Modeled after a similar concept in Mystic, Conn., the center contained a large conference table for meetings, and the walls were decorated with photos and memorabilia from throughout NPD’s history. Containers near the door held coloring books, crayons and stickers for young visitors, and blue lights in the window signaled when the facility was open.
The site was only open to the public when staffed by a sworn police officer and did not operate as a satellite police station, but rather a place for the community to interact with police. NPD used it mostly as a place to hold community engagement activities, like handing out free water ice and distributing trading cards to kids. It was also sometimes manned by NPD’s special operations unit.
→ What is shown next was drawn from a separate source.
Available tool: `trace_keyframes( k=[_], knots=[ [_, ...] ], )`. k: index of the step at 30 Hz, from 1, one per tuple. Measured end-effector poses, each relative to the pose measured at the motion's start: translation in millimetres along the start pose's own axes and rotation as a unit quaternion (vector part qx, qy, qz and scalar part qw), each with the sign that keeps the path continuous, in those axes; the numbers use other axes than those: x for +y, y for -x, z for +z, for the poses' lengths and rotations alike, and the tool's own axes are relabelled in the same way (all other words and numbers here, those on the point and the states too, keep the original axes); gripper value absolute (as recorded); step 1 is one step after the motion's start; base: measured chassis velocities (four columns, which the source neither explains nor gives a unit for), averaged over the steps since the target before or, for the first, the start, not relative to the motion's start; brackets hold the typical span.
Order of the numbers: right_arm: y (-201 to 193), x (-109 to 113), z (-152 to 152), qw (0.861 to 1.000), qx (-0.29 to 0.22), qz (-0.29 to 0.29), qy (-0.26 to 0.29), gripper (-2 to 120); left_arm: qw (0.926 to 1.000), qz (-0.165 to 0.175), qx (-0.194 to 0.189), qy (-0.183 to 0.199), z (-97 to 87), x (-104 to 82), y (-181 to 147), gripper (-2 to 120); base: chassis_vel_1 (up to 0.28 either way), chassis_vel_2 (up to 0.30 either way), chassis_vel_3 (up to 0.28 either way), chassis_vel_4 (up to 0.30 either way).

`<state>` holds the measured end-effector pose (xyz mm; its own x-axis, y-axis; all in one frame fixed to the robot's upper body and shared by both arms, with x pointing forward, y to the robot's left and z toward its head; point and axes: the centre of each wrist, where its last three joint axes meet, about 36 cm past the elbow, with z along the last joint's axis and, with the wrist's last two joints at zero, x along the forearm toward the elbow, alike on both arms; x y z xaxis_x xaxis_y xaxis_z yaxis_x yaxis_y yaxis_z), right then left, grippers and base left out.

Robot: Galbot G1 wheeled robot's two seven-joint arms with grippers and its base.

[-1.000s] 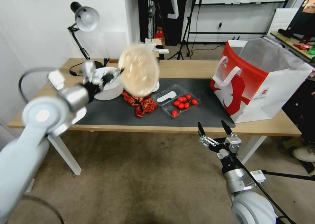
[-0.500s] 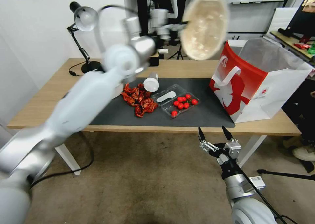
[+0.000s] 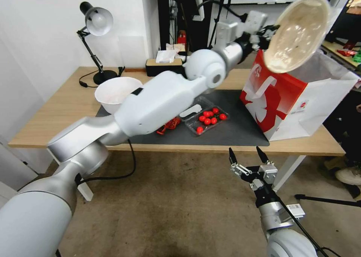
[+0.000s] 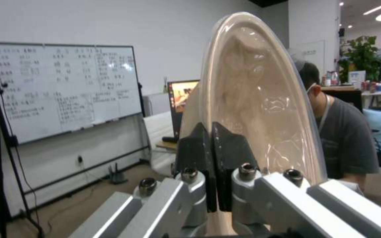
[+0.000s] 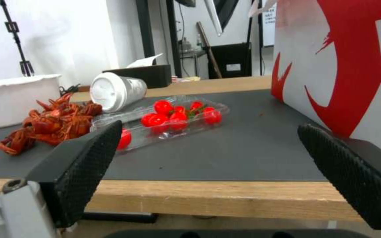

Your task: Pick up the trash from the table and place it into the takeout bag.

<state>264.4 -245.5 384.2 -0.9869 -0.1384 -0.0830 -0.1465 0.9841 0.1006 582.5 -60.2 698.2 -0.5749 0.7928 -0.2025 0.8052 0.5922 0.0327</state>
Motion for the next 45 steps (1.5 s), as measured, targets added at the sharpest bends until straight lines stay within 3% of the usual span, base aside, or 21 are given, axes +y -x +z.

“We’re trying to make the police approachable,” Lt. Dennis Aniunas, who pitched the idea to police leadership and city council, explained earlier this year. “I think that’s the problem with society today is people look at this uniform and they make a judgment for better or for worse.”
The community policing center was a partnership between NPD and George Danneman, who owns the building. Danneman allowed the police department to use the space rent-free as part of a pilot program.
The deal allowed NPD to use the space through the end of the year, but after deciding not to sign a lease for the property, the depart- ment agreed to vacate it earlier to allow Danneman to show it to potential tenants.
Bryda did not disclose how much it would have cost to keep the center running, but regardless of the amount, it would have been a tough sell in the current budget climate. On Monday, city administrators proposed a more conservative budget than in past years, and some council members are advocating making staff reductions.
Bryda said he considers the center a success and noted NPD would consider doing a similar concept in the future if the financial aspect could be worked out. The department prides itself on having a good relationship with the community, he said.
“Anything we can do to foster that great relationship, we will do,” he added.
Master Cpl. Jay Conover hands out trading cards to Bella and Alexander Williams, ages 9 and 7, at the community policing center on Main Street in May. The center closed recently due to budget constraints.
The Newark Police Department recently closed its community policing center, which was located at the site of the former SAS Cupcakes on Main Street.